The leader, and so what he says, goes. He wants the final say in decisions, and I can't
even question him. I told him this will lead to me not being heard and being miserable.
It'll make me feel less valued.
He says it's the best way to avoid arguments.
Sure, we'll argue less because what I think wouldn't matter,
but that'll just lead to resentment
and then I'll no longer be in a happy marriage.
I have recently seen him binge watching
alpha male podcast recently.
And I don't know if he's always thought this way
or if it's just recent.
All I know is that my whole body is telling me that this is not it. I cannot marry him.
It sounds like trouble, but am I correct for thinking this way? I don't know why, but
the last three years have been so wonderful that it's so hard for me to wrap my head around
this. This sudden switch. please give me some advice.
Then 3 days later, OP posted an update.
Luckily, I don't live with them or have any shared assets.
He also did explicitly say that he expects me to continue working, so I guess he wanted
the best of both worlds.
And before we started dating, I was hesitant due to our age gap.
So my boyfriend came over to my house the night that I posted on Reddit, which isn't
unusual.
We spend most nights together after work.
I knew that I had to break up, but didn't know how to yet.
I was still debating if I should ask him more questions, or just end it.
And if I end it, do I tell him everything or keep it concise?
As soon as he came in, he tried to initiate intimacy, and I said no
since I wasn't in the mood. He got angry at me, which he's never done before. We've
always had a very healthy, fulfilling sexual relationship. But now, he kept trying to
convince me to passionately hug him and ask me why I was putting my needs over his.
That I should just force myself to do this for
the sake of our relationship. I said that I wasn't feeling well, and he said even if I'm
not feeling well, that's not an excuse. I was disgusted. I fell out of love that instant.

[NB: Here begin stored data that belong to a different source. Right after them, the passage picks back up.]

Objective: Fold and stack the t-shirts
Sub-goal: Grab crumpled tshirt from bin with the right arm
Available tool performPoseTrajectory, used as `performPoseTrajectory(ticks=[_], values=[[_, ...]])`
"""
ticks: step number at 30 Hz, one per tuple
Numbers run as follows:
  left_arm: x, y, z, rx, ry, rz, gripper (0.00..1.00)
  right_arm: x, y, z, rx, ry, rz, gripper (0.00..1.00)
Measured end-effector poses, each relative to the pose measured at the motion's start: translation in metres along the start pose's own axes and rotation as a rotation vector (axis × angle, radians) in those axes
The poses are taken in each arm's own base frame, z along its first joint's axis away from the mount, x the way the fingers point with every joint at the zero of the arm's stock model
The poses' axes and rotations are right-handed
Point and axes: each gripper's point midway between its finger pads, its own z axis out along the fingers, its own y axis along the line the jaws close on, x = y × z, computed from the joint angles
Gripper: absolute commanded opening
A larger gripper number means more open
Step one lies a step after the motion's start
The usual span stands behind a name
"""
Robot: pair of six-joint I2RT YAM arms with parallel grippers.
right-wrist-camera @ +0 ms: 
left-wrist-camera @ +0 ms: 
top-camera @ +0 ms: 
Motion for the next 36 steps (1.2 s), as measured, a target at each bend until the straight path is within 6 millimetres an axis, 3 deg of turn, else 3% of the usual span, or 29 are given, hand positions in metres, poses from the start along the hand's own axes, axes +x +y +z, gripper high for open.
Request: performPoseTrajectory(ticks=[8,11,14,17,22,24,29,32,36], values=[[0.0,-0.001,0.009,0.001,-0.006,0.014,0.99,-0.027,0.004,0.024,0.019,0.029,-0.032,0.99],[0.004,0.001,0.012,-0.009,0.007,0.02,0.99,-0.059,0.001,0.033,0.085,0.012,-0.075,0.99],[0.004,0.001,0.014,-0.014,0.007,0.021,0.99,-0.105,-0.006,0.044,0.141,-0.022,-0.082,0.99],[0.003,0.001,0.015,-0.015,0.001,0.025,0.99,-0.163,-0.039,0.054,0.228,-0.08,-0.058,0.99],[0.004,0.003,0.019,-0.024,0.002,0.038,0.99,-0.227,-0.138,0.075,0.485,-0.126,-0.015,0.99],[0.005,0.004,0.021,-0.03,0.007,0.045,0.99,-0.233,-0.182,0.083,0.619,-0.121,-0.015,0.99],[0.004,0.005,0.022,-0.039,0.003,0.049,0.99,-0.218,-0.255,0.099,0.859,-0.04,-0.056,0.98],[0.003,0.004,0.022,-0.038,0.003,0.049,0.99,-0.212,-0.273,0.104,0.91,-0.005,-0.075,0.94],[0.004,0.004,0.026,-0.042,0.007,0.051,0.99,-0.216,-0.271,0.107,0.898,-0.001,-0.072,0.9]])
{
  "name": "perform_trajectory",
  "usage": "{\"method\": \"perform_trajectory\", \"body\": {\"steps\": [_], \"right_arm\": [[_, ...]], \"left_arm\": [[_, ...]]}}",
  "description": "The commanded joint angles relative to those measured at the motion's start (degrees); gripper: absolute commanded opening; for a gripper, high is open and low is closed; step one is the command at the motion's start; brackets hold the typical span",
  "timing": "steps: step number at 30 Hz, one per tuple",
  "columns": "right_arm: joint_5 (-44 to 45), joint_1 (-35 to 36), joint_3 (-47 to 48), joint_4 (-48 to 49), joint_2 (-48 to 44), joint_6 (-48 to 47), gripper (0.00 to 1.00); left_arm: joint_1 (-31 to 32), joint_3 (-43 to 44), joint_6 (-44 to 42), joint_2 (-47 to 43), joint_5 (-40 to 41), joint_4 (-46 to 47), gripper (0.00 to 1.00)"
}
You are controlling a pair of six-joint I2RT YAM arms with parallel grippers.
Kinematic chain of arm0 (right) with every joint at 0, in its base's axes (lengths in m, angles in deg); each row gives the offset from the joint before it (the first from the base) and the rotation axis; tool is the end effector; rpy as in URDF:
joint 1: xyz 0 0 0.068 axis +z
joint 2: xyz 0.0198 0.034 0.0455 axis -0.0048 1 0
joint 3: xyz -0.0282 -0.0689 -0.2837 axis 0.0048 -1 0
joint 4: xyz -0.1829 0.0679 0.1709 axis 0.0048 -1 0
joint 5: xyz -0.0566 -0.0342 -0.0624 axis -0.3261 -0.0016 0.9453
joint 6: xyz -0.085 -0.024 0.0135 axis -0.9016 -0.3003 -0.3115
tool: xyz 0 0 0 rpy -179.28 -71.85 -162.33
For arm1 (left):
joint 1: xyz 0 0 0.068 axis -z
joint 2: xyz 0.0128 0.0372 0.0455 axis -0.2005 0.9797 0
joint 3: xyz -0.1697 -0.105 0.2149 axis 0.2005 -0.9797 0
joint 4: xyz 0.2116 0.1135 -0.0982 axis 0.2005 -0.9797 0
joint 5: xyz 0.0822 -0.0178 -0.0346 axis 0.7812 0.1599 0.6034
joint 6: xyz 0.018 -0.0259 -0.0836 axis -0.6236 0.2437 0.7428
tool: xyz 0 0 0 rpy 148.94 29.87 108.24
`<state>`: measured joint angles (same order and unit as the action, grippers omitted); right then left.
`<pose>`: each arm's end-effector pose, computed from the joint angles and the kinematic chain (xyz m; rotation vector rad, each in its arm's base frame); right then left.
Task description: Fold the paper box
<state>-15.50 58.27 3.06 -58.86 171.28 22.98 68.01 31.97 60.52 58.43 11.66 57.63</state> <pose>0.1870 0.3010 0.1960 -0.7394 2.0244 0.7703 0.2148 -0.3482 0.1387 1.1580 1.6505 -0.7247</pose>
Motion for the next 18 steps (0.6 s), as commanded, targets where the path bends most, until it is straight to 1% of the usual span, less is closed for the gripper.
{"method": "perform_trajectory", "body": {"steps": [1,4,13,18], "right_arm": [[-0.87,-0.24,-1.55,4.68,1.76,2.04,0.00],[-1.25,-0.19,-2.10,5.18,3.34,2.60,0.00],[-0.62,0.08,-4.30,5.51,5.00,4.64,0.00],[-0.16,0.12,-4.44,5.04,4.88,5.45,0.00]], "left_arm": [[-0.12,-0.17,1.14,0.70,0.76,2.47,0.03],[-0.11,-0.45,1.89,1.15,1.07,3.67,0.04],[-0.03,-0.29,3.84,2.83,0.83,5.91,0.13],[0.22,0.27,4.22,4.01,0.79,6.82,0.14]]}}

I mean, I was already in the process of it, but this really did it. I also felt very
unsafe. I stood my ground, told him that this
is not consensual, and that someone's health is more important than his need for passionate
hugging. I kept repeating it until he eventually stopped pushing, but he didn't leave my place
until an hour later. I was afraid to anger him, telling him to leave, so I just stayed
quiet, doing stuff around the apartment until he decided to leave.
Luckily nothing happened to me, but wow. I told my friends and family everything. They
support me in my decision to break up and help me prepare my speech. I asked him to meet me in a
public space the next day as one of the comments suggested. My friends were nearby keeping an eye.
He was still angry at me because I hadn't been talking to him
and I refused to passionately hug him. He asked me, how can you expect me to take care of you
when you're unwell when you don't take care of me? I decided to not waste my breath explaining
something so basic. I went on with my breakup speech as prepared where I told him everything,
how disrespectful he's been, and all the podcast stuff. He suddenly looked so scared and begged me to take him back.
He said that he understands what I'm saying, and I'm right about the podcast, and he'll
work on it.
He was trying to convince me not to break up, but I didn't believe anything he said.
I held my ground and told him there is no room for discussion.
It's over, and I left.
Now I feel a weight has been lifted, but I'm also heartbroken. I know this was the right
thing to do. I just feel defeated. I wake up so anxious and I feel like crying constantly.
Thank you all sincerely. You helped me in finding courage and strength in my time of need.
Yo, this guy wants to be an alpha male in charge of his family with traditional men or men
and women or women gender roles, but then he also wants his wife to work.
Huh? What? Huh? Excuse me? Buddy, pick a lane. What are you talking about?
If you want to be an alpha male like in those podcasts, then you have to actually be an alpha male.
You can't just say you're an alpha male
and expect everyone to believe you.
You gotta go work out and make lots of money
and all that stuff.
You can't just expect your wife
to make all your money for you.
What a doofus, man.
That was our slash best of editor updates.